Abstract :
For the sake of national security, very large volumes of
data and information are generated and gathered daily.
Much of this data and information is written in different
languages, stored in different locations, and may be
seemingly unconnected. Crosslingual semantic interoperability
is a major challenge to generate an overview of
this disparate data and information so that it can be analyzed,
shared, searched, and summarized. The recent
terrorist attacks and the tragic events of September 11,
2001 have prompted increased attention on national security
and criminal analysis. Many Asian countries and
cities, such as Japan, Taiwan, and Singapore, have been
advised that they may become the next targets of terrorist
attacks. Semantic interoperability has been a focus in
digital library research.

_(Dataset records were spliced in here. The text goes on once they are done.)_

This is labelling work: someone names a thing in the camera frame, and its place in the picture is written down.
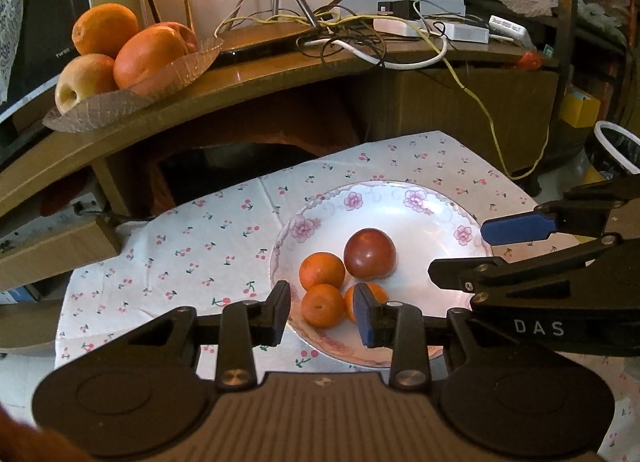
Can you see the yellow box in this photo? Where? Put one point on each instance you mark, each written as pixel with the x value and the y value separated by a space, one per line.
pixel 580 109

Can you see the white-rimmed trash bin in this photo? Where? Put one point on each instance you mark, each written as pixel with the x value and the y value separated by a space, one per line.
pixel 607 141

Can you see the black plug adapter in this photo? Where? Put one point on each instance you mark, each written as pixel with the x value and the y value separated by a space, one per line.
pixel 400 8

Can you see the white lace cloth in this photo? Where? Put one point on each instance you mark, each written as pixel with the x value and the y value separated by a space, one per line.
pixel 12 16

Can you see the round orange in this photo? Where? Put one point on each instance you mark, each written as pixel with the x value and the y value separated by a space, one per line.
pixel 104 29

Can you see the small red object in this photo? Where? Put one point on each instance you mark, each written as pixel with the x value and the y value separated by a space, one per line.
pixel 530 60

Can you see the floral white plate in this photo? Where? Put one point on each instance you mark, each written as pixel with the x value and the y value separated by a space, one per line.
pixel 430 227

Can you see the wooden desk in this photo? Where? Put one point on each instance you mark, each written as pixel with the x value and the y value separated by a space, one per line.
pixel 280 71

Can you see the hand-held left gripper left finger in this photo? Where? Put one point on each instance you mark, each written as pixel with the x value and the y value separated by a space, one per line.
pixel 279 314

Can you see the wooden board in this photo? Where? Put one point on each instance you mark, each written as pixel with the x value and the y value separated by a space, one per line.
pixel 55 252

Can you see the black router with antennas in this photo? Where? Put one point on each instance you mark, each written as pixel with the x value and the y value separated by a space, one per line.
pixel 260 39

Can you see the white labelled device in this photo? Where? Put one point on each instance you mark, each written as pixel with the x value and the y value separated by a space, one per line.
pixel 507 25

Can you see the cherry print tablecloth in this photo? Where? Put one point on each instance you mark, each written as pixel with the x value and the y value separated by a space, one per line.
pixel 200 242

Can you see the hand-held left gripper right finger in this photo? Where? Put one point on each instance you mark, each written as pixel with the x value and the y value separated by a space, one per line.
pixel 364 319

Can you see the leaf-shaped glass dish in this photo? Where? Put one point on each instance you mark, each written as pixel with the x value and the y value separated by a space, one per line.
pixel 165 74

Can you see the yellow-red apple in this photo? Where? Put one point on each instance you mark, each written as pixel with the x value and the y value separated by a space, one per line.
pixel 82 81

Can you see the small orange mandarin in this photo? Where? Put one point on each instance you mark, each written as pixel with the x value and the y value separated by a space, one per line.
pixel 380 294
pixel 322 307
pixel 321 270

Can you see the white power strip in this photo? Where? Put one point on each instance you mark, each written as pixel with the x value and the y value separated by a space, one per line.
pixel 397 27
pixel 467 32

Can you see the red apple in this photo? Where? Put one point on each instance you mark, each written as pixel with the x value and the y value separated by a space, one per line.
pixel 186 36

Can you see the large orange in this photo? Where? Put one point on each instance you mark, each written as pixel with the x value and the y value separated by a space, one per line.
pixel 147 59

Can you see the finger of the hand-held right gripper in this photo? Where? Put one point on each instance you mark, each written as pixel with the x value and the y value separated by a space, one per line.
pixel 517 229
pixel 500 274

Traditional information retrieval
(IR) approaches normally require a document to share
some common keywords with the query. Generating the
associations for the related terms between the two term
spaces of users and documents is an important issue.
The problem can be viewed as the creation of a thesaurus.

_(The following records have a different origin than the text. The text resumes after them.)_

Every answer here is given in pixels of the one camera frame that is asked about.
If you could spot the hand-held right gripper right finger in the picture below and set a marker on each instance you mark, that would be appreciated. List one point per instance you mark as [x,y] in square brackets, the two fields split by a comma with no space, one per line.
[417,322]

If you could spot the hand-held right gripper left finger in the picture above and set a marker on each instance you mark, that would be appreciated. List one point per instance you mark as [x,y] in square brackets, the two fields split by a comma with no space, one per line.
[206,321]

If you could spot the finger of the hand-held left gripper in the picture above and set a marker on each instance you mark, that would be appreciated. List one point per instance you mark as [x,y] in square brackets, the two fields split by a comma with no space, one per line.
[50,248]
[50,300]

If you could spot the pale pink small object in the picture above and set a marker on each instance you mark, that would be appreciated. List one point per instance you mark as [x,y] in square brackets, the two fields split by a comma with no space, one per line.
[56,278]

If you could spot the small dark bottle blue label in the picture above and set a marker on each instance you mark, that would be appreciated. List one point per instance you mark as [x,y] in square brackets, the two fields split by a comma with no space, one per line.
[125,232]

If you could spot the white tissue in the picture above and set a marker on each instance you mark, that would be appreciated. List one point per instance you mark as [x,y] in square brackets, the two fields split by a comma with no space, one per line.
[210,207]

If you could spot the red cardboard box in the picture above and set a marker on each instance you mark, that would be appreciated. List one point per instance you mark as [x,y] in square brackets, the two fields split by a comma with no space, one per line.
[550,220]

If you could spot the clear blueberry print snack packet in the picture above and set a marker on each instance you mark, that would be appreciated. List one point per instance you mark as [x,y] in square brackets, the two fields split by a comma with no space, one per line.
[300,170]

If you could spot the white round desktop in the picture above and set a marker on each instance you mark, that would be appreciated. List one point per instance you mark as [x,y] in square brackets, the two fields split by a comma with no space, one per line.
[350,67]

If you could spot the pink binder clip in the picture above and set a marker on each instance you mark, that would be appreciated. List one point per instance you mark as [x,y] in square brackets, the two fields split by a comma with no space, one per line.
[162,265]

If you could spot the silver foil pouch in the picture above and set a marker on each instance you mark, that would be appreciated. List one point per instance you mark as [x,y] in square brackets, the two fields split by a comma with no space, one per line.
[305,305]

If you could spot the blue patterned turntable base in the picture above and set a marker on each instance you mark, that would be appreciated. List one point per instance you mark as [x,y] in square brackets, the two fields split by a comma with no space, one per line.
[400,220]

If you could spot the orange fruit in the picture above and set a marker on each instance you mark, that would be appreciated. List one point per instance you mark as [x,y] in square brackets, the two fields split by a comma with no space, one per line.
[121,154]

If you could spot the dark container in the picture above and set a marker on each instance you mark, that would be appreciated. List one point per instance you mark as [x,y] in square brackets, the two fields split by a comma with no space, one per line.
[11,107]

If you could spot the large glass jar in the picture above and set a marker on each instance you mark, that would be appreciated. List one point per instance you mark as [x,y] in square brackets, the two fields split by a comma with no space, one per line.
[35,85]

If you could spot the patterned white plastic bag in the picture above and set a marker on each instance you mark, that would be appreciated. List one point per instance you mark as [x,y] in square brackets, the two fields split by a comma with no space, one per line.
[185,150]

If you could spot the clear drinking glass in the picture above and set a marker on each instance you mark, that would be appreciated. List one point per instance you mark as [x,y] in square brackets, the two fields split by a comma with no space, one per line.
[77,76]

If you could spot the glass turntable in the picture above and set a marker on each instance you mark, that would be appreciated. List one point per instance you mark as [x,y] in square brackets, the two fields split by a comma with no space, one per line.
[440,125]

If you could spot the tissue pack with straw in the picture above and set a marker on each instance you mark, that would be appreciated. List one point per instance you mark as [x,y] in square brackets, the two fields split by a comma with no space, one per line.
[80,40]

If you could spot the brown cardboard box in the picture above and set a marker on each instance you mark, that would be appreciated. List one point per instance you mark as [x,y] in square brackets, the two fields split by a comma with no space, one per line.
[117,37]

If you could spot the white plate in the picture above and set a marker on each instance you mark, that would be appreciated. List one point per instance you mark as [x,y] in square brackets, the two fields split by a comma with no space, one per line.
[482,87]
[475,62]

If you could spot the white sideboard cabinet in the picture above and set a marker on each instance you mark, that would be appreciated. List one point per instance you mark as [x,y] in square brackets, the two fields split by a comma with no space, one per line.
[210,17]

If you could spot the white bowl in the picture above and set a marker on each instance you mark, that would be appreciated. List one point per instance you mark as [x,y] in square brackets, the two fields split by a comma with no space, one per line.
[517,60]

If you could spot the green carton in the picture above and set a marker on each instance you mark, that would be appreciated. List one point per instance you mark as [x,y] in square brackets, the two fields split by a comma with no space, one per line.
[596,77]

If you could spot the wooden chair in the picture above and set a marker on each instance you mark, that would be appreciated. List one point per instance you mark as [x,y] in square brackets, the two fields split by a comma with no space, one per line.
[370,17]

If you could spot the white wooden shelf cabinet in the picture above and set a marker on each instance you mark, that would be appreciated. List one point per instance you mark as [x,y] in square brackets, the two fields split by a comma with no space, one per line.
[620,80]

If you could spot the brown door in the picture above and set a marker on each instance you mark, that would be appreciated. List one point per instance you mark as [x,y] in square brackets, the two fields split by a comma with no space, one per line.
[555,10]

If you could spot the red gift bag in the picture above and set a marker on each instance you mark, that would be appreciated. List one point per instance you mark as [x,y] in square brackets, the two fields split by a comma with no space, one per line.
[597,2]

Apart from this, terrorists and criminals may
communicate through letters, e-mails, and faxes in languages
other than English. The translation ambiguity significantly
exacerbates the retrieval problem. The problem
is expanded to crosslingual semantic interoperability. In
this paper, we focus on the English/Chinese crosslingual
semantic interoperability problem. However, the developed
techniques are not limited to English and Chinese
languages but can be applied to many other languages.
English and Chinese are popular languages in the Asian
region. Much information about national security or crime
is communicated in these languages. An efficient automatically
generated thesaurus between these languages
is important to crosslingual information retrieval between
English and Chinese languages. To facilitate crosslingual
information retrieval, a corpus-based approach uses the
term co-occurrence statistics in parallel or comparable
corpora to construct a statistical translation model to
cross the language boundary. In this paper, the textbased approach to align English/Chinese Hong Kong
Police press release documents from the Web is first
presented. We also introduce an algorithmic approach to
generate a robust knowledge base based on statistical
correlation analysis of the semantics (knowledge) embedded
in the bilingual press release corpus. The research
output consisted of a thesaurus-like, semantic
network knowledge base, which can aid in semanticsbased
crosslingual information management and retrieval.